[Records from a collection]
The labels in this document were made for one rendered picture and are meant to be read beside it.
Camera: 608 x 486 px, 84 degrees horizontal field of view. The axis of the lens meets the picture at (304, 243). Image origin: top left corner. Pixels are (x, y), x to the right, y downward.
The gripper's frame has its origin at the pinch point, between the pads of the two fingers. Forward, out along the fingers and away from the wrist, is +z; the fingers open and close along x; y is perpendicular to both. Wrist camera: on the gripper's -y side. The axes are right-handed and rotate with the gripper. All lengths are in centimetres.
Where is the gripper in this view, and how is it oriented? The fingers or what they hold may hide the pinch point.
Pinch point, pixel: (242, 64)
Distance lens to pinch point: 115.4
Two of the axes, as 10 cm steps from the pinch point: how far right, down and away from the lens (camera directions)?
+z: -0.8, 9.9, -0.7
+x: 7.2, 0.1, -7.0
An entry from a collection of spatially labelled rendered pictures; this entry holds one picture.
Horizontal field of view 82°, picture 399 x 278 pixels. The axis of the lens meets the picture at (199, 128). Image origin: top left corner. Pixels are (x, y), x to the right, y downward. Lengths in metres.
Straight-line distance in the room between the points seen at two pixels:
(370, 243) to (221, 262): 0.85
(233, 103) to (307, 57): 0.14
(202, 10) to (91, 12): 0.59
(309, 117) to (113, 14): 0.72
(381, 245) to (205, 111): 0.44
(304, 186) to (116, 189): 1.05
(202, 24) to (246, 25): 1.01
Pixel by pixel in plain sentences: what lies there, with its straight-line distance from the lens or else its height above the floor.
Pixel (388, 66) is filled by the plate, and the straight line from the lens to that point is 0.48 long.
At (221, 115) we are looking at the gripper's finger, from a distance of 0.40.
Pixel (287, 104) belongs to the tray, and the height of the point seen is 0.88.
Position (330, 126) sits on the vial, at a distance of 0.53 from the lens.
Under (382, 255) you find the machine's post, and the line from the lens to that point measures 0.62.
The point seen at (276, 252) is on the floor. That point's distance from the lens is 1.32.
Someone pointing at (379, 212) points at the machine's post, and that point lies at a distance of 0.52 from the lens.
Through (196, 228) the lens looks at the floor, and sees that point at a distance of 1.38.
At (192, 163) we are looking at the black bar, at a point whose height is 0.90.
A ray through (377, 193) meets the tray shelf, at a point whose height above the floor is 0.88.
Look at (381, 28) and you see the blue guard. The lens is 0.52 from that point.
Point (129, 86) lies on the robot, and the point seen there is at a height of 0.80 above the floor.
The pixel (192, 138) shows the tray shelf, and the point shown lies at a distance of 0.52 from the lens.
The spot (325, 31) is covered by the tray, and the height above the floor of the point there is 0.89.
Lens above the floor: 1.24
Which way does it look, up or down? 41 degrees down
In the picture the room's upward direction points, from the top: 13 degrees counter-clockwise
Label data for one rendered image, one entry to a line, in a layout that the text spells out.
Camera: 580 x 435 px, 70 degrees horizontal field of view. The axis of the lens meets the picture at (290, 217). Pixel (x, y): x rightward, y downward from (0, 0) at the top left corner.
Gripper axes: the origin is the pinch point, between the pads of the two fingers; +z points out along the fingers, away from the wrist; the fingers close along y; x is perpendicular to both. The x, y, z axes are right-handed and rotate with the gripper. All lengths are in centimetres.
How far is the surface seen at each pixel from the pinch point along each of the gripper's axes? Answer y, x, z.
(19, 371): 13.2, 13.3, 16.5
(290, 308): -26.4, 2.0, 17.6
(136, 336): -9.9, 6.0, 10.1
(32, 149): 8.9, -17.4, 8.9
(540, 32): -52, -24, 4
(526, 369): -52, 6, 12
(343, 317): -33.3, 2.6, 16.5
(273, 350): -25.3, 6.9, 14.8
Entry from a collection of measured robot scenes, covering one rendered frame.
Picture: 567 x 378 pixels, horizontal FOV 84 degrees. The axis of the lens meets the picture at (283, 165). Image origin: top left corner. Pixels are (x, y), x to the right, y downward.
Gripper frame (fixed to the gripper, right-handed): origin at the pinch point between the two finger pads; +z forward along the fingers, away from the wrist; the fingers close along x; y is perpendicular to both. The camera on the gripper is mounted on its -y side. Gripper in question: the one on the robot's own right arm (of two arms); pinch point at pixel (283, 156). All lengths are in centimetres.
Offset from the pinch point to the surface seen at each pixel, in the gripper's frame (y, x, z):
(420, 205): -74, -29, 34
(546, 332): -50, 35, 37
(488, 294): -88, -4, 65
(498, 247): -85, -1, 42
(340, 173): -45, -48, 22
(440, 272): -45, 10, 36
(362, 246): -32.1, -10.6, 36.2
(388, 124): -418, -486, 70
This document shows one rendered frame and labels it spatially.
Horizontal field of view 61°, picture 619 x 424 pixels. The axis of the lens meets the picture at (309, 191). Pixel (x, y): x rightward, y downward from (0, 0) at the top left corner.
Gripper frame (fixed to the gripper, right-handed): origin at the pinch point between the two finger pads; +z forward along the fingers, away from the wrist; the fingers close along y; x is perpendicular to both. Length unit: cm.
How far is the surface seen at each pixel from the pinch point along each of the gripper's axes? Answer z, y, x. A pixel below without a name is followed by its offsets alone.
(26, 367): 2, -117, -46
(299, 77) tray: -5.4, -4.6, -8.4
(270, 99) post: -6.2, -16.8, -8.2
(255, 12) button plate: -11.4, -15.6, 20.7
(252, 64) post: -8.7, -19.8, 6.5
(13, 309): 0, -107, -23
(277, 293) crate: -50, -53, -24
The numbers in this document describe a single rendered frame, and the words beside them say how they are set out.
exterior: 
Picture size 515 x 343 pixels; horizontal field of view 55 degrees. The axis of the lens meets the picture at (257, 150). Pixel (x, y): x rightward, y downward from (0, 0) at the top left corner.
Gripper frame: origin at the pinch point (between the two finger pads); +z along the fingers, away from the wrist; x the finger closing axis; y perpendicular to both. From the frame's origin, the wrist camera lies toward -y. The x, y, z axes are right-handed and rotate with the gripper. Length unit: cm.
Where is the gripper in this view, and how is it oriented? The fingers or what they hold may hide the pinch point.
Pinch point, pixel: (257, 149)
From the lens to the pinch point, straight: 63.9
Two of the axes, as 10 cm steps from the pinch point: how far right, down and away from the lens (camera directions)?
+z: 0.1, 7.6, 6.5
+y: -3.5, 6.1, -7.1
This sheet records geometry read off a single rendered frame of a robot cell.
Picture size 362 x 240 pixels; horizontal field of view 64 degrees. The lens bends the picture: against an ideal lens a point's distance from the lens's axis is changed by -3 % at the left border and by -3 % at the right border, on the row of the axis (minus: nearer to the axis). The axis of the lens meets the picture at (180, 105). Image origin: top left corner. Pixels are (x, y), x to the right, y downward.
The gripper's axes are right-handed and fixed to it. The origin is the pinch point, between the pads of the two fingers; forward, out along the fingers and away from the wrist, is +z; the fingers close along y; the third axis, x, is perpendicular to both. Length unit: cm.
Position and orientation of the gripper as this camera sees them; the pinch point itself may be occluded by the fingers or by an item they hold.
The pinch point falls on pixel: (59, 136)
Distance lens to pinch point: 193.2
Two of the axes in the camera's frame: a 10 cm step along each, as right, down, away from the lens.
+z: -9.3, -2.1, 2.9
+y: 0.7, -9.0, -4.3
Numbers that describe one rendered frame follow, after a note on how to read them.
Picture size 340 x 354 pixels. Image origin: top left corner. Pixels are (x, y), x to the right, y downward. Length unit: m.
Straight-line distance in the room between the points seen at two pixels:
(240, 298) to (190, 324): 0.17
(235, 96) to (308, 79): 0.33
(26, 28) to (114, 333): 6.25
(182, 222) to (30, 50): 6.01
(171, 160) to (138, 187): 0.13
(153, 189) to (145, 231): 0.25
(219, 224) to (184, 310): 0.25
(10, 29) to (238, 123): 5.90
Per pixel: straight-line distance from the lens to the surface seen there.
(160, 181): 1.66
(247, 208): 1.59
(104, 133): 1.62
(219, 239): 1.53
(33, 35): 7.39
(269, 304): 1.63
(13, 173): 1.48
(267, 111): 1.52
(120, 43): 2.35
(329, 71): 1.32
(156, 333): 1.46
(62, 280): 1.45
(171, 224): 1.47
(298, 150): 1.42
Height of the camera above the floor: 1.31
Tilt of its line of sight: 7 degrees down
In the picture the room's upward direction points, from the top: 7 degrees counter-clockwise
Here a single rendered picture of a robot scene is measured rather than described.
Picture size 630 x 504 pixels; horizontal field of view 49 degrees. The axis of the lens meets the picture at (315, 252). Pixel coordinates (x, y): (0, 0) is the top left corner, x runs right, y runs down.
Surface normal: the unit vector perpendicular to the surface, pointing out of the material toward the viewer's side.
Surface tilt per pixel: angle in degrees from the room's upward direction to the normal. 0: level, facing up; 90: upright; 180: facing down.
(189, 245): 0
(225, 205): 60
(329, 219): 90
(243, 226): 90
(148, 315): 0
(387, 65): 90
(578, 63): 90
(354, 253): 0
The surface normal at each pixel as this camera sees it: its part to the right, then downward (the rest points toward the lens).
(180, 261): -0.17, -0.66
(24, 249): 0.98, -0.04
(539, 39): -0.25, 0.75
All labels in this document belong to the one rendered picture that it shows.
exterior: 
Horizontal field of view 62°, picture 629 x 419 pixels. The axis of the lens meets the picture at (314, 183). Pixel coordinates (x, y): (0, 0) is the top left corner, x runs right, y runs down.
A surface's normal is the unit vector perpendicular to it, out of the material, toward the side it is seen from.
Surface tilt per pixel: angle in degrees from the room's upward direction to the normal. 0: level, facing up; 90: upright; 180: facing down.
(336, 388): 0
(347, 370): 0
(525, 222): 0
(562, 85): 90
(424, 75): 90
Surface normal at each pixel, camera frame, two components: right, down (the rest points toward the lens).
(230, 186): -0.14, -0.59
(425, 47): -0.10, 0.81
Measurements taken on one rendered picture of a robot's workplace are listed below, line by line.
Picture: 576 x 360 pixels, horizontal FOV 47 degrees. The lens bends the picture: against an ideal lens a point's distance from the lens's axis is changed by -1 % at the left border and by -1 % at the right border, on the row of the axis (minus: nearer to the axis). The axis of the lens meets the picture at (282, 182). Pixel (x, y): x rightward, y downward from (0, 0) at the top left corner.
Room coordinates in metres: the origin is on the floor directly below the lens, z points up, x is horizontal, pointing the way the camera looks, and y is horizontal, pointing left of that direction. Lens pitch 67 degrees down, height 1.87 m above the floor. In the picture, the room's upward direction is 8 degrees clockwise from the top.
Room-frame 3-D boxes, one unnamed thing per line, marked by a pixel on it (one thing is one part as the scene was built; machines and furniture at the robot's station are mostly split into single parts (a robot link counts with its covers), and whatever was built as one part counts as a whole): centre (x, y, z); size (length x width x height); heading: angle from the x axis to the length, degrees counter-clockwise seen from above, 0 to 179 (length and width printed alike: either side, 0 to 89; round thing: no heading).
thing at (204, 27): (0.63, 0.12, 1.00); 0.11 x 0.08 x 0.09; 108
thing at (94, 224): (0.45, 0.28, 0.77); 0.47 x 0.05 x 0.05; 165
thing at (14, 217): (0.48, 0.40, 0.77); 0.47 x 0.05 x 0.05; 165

What is being asked: Once the line containing "An entry from" has been written out, please stop; every line before it, back to the first line of the records above, should be given exactly.

Answer space:
The labels in this document were made for one rendered picture and are meant to be read beside it.
Camera: 608 x 486 px, 84 degrees horizontal field of view. The axis of the lens meets the picture at (304, 243). Image origin: top left corner. Pixels are (x, y), x to the right, y downward.
The gripper's frame has its origin at the pinch point, between the pads of the two fingers. Forward, out along the fingers and away from the wrist, is +z; the fingers open and close along x; y is perpendicular to both. Wrist camera: on the gripper's -y side. The axes are right-handed and rotate with the gripper. All lengths are in centimetres.
Where is the gripper in this view, and how is it oriented? The fingers or what they hold may hide the pinch point.
Pinch point, pixel: (242, 64)
Distance lens to pinch point: 115.4
Two of the axes, as 10 cm steps from the pinch point: how far right, down and away from the lens (camera directions)?
+z: -0.8, 9.9, -0.7
+x: 7.2, 0.1, -7.0
An entry from a collection of spatially labelled rendered pictures; this entry holds one picture.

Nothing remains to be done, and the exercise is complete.